# [WHAT IS NEEDED]
Every line of the material below that holds the string "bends" should be copied.

------------------------------------------------------------------------

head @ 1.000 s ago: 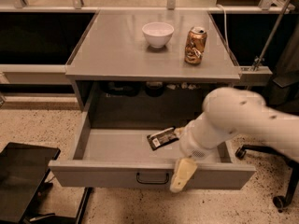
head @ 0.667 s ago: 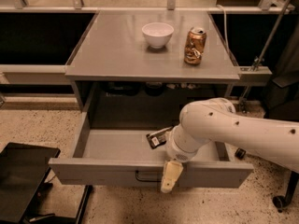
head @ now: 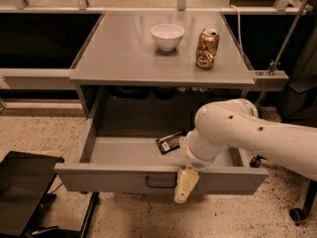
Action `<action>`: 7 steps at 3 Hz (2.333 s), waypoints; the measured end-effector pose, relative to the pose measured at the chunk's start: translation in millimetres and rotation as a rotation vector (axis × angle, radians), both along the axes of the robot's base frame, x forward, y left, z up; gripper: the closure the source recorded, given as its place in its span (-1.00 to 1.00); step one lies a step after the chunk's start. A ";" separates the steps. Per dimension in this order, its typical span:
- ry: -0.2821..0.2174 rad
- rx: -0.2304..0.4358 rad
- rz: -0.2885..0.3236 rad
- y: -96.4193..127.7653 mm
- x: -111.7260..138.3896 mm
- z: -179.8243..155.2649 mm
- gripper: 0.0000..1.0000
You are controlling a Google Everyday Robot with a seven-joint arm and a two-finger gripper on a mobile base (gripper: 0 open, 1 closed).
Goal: Pick rxbar chocolate from top drawer and place on counter
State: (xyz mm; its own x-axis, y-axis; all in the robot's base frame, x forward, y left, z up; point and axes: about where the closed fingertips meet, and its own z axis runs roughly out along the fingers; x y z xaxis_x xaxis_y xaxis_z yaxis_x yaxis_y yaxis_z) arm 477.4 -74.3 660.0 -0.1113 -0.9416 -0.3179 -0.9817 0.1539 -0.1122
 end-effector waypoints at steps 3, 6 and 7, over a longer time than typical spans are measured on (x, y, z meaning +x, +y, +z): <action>-0.065 0.065 0.004 8.8 53.2 129.5 -1.00; -0.023 0.125 -0.032 3.1 70.9 103.2 -1.00; -0.059 0.186 -0.120 -20.3 107.7 90.3 -1.00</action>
Offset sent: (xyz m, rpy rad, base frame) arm 0.0301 0.0202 0.1732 -0.0798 -0.0625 0.0376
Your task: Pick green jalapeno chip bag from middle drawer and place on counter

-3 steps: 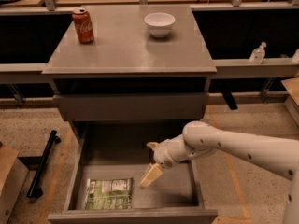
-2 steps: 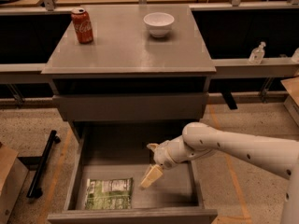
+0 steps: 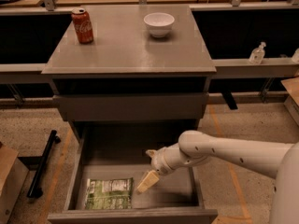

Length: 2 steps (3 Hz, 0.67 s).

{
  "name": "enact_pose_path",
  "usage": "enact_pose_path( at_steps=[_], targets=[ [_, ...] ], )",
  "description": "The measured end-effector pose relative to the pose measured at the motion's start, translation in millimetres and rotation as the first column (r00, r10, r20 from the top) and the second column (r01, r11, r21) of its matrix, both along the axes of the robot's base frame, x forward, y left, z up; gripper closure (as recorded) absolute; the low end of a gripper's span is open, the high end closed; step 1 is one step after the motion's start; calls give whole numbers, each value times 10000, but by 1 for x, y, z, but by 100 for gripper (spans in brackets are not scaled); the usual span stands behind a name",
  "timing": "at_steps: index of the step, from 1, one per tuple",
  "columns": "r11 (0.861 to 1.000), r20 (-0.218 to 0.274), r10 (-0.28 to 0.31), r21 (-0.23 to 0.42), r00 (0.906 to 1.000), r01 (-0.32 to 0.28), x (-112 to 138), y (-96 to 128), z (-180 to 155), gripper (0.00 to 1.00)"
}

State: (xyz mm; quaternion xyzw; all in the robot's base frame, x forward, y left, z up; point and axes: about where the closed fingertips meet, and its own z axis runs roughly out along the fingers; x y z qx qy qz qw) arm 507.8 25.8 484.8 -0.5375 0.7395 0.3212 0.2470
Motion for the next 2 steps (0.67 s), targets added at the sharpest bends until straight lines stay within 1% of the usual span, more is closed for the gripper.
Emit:
enact_pose_path(
  at_steps=[1, 2],
  targets=[
    [9992, 6, -351, -183, 9994, 351, 7, 17, -41, 0],
    [9982, 160, -415, -431, 9990, 422, 17, 38, -75, 0]
  ],
)
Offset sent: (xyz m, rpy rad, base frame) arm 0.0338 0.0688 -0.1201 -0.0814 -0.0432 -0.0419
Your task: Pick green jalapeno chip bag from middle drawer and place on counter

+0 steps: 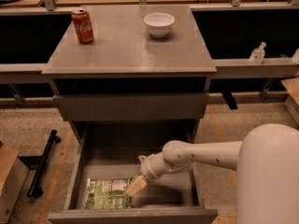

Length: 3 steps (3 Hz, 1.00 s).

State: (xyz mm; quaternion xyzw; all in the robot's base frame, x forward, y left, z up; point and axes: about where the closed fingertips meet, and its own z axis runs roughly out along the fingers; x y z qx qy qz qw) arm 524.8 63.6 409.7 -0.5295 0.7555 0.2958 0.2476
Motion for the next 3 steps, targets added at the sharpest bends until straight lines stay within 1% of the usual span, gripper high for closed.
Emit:
enact_pose_path(
  at_steps=[1, 2, 3],
  targets=[
    [9998, 99, 219, -27, 9997, -218, 7, 27, -24, 0],
    [9991, 76, 390, 149, 9992, -391, 7, 51, -38, 0],
    [9988, 69, 458, 150, 9989, -459, 4, 65, -39, 18]
  ],
)
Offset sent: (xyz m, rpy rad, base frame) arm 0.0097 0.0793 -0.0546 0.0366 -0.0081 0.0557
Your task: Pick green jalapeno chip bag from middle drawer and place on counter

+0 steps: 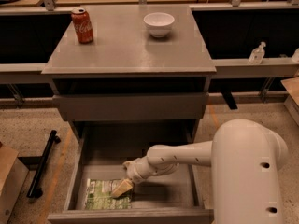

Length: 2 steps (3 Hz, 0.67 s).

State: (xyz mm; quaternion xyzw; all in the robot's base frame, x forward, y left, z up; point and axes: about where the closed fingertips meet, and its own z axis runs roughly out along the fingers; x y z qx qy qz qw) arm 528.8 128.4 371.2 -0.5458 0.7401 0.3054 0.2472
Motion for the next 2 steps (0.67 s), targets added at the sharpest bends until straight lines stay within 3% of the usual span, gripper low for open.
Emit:
enact_pose_path(
  at_steps=[2],
  targets=[
    [9983, -70, -579, 88, 9983, 580, -5, -5, 13, 65]
  ],
)
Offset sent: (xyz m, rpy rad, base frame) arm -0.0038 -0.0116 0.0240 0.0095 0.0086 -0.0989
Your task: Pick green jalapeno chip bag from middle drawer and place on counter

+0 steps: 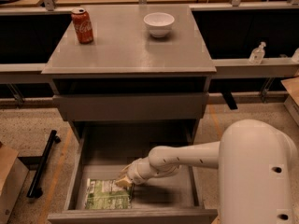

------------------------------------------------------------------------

# [YOUR SOLUTION]
Motion for the next 2 steps (0.67 s), targets added at the sharpest bends until straight lines stay within 1% of the usual span, more is closed for the gripper.
Motion for the next 3 steps, targets added at the sharpest bends until straight lines stay within 1% of the usual span, gripper high for closed.
Motion for the next 2 steps (0.67 s), targets added at the sharpest bends until straight lines stay within 3% of the usual span, gripper low for open.

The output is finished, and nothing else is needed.